» Your assignment: Please transcribe the listing below in full, exactly as written, leaving out its pictures.

» Collected data:
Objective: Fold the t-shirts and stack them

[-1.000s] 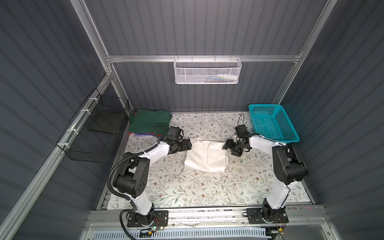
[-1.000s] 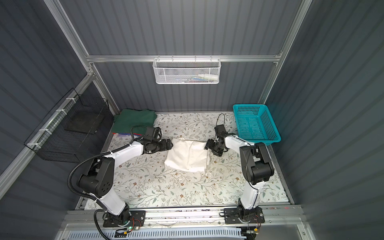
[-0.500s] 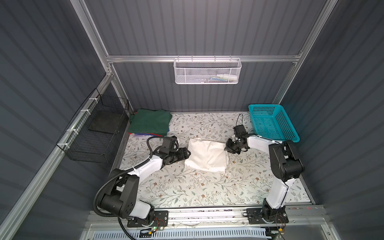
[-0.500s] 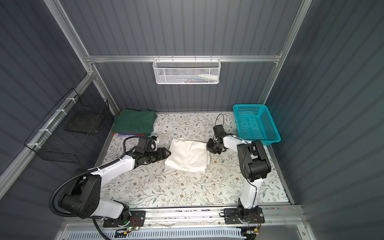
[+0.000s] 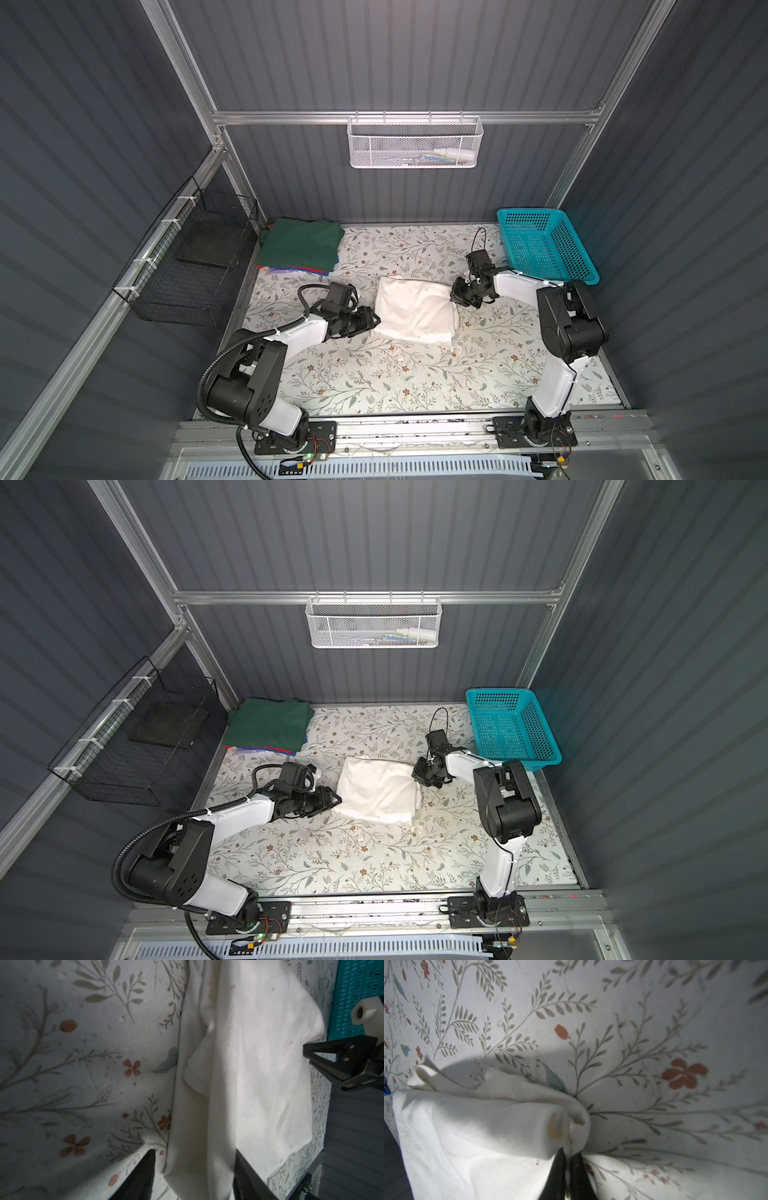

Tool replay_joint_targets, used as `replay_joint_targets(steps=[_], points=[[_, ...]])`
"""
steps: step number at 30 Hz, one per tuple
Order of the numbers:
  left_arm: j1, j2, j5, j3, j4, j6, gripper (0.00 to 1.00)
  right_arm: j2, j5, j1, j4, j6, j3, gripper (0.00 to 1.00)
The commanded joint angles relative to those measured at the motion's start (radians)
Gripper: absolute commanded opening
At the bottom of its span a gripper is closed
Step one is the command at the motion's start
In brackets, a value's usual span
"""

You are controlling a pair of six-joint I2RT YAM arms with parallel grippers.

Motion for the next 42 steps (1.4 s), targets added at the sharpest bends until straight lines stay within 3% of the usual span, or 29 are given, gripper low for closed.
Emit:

» Output for this exercise:
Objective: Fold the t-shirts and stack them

[-1.000s] 
[-1.000s] 
[-0.500s] 
[-0.500s] 
[+0.000s] 

Tool replay_joint_targets, used as `replay_joint_targets(steps=[_], points=[[_, ...]])`
"""
steps: step number at 30 Hz, one per tuple
Order of the numbers:
  left_arm: j1, j2, j5, j3, j4, j6, gripper (0.00 to 1.00)
  right_arm: j2, j5, j1, j4, j6, j3, gripper (0.00 to 1.00)
The commanded joint angles relative to those measured at the motion's start (radians)
Gripper: absolute commanded opening
At the bottom of its span a gripper is closed
Step one is the command at the motion's start
In brackets, a value's usual span
"""

You are controlling a pair of six-joint I2RT YAM arms with parallel grippers.

Motion for the next 42 steps (1.4 s), targets added at the sharpest bends until straight lines stay within 3% of the usual span, or 29 are given, gripper low for closed.
Emit:

Work on this exercise is done.